Phenotypic Characterization of Genetically Lowered Human Lipoprotein(a) Levels

Affiliations
Multicenter Study

Phenotypic Characterization of Genetically Lowered Human Lipoprotein(a) Levels

Connor A Emdin et al. J Am Coll Cardiol. .

Abstract

Background: Genomic analyses have suggested that the LPA gene and its associated plasma biomarker, lipoprotein(a) (Lp[a]), represent a causal risk factor for coronary heart disease (CHD). As such, lowering Lp(a) levels has emerged as a therapeutic strategy. Beyond target identification, human genetics may contribute to the development of new therapies by defining the full spectrum of beneficial and adverse consequences and by developing a dose-response curve of target perturbation.

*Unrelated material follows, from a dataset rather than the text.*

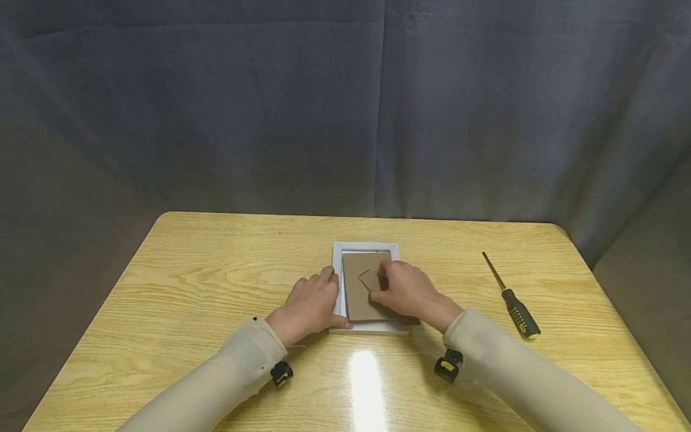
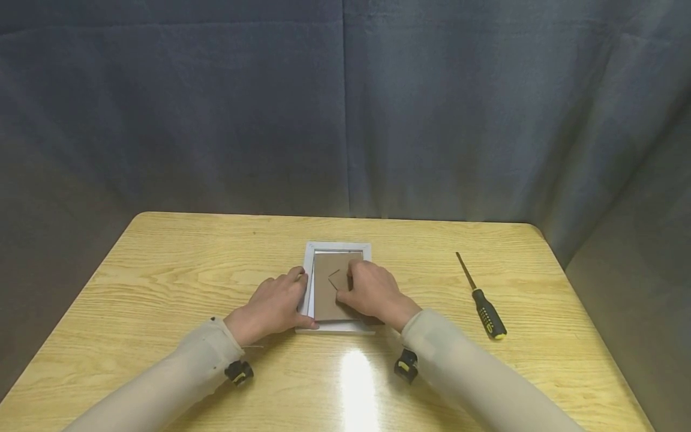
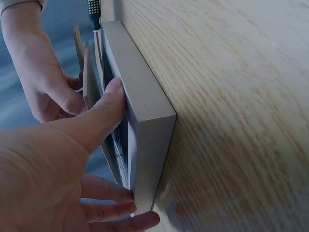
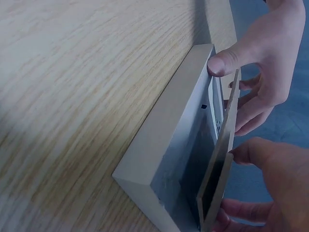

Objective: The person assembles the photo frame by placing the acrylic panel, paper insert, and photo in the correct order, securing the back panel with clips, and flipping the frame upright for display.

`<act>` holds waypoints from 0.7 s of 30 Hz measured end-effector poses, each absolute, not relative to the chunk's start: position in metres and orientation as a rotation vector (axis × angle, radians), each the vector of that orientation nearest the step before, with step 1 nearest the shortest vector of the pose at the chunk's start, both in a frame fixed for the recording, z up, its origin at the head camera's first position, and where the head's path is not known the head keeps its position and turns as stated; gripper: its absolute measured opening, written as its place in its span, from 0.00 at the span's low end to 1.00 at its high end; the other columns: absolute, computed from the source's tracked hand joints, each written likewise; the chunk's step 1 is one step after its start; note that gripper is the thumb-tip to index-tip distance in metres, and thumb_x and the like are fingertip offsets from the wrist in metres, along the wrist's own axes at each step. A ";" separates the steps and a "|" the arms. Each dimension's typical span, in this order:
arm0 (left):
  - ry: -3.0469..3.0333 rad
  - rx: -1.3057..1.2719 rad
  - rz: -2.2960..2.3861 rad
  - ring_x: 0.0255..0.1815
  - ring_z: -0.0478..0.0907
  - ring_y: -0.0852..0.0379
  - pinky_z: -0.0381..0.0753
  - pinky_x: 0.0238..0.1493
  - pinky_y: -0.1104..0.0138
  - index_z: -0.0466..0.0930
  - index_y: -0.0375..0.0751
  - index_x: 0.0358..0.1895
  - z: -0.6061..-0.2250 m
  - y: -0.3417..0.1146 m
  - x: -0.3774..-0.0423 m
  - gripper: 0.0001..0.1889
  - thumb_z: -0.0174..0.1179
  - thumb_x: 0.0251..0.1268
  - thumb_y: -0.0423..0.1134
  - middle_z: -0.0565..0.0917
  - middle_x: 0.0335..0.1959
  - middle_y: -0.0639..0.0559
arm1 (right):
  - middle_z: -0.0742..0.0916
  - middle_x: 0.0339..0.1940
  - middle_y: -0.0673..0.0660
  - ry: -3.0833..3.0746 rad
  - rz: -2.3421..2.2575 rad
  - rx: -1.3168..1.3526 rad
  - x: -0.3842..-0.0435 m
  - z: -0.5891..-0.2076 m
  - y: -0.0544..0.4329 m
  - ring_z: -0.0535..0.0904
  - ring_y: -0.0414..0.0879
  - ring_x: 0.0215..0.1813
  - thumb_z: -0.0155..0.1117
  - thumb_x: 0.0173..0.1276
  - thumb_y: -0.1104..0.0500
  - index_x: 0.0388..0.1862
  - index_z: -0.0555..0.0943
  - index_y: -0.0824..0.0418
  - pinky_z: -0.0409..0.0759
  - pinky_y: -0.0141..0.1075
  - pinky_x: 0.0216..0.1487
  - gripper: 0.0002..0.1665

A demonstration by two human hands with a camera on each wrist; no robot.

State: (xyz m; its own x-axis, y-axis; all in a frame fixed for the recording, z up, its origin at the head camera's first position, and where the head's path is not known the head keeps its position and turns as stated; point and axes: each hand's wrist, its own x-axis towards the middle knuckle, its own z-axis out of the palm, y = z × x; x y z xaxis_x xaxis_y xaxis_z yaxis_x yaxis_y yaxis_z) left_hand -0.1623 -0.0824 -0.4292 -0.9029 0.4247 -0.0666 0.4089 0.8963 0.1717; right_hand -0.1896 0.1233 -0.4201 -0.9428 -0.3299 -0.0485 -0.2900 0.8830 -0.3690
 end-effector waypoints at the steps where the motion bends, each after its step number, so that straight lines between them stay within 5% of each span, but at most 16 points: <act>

Objectives: The goal of this study was to establish the full phenotypic impact of LPA gene variation and to estimate a dose-response curve between genetically altered plasma Lp(a) and risk for CHD.

Methods: We leveraged genetic variants at the LPA gene from 3 data sources: individual-level data from 112,338 participants in the U.K. Biobank; summary association results from large-scale genome-wide association studies; and LPA gene sequencing results from case subjects with CHD and control subjects free of CHD.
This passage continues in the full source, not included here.